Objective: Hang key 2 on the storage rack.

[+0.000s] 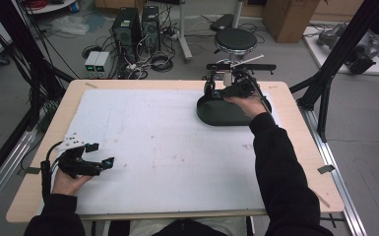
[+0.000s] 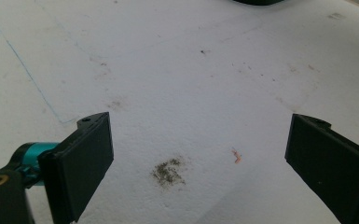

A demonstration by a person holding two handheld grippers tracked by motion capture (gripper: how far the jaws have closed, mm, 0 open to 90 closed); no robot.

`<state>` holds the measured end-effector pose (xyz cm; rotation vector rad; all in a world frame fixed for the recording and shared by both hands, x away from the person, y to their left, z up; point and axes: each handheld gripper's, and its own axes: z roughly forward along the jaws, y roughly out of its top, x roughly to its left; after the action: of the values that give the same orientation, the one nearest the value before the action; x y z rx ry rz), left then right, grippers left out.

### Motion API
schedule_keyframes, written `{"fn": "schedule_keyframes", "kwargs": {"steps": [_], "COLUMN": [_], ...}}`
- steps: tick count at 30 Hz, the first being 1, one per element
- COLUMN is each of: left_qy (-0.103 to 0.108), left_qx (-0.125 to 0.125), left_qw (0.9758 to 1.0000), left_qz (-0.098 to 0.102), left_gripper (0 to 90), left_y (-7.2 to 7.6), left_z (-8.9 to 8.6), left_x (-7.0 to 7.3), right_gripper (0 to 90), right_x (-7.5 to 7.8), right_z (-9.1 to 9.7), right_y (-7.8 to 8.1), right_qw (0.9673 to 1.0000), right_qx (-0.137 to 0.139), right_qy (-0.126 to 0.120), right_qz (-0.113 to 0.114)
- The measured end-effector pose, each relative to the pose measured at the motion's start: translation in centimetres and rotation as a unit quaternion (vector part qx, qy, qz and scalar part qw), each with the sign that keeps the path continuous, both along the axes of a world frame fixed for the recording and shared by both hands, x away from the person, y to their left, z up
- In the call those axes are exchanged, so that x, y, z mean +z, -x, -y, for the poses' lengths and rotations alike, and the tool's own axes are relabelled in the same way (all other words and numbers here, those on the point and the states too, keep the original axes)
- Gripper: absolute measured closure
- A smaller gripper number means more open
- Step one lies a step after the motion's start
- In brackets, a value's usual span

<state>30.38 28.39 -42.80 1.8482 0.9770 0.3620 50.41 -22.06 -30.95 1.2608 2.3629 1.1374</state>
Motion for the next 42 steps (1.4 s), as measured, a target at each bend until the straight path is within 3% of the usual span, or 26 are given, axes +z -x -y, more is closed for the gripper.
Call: {"fn": "schedule_keyframes", "kwargs": {"steps": [6,16,42], "left_qy": [0.001,-0.004,-0.005], "left_qx": [0.001,0.000,0.002], "left_qw": [1.0000,1.0000,1.0000], "left_qz": [0.000,-0.001,-0.003], "left_gripper": [8.1,8.1,8.1], "left_y": [0.0,0.0,0.0], "left_z": [0.1,0.1,0.1], "left_x": [0.0,0.0,0.0], "right_gripper": [0.9,0.8,0.9], "right_x": [-0.3,-1.1,-4.5], "right_z": [1.4,2.9,5.2], "right_y": [1.4,3.2,5.4], "right_qw": [0.9999,0.9997,0.9998], "right_qx": [-0.008,-0.010,-0.016], "right_qy": [-0.012,-0.011,-0.015], "right_qz": [0.002,0.021,-0.001]}}
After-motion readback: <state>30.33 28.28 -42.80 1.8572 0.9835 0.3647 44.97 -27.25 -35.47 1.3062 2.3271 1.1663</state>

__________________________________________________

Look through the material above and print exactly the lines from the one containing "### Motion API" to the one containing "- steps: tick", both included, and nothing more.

Exercise answer =>
### Motion API
schedule_keyframes, written `{"fn": "schedule_keyframes", "kwargs": {"steps": [_], "COLUMN": [_], ...}}`
- steps: tick count at 30 Hz, the first being 1, one per element

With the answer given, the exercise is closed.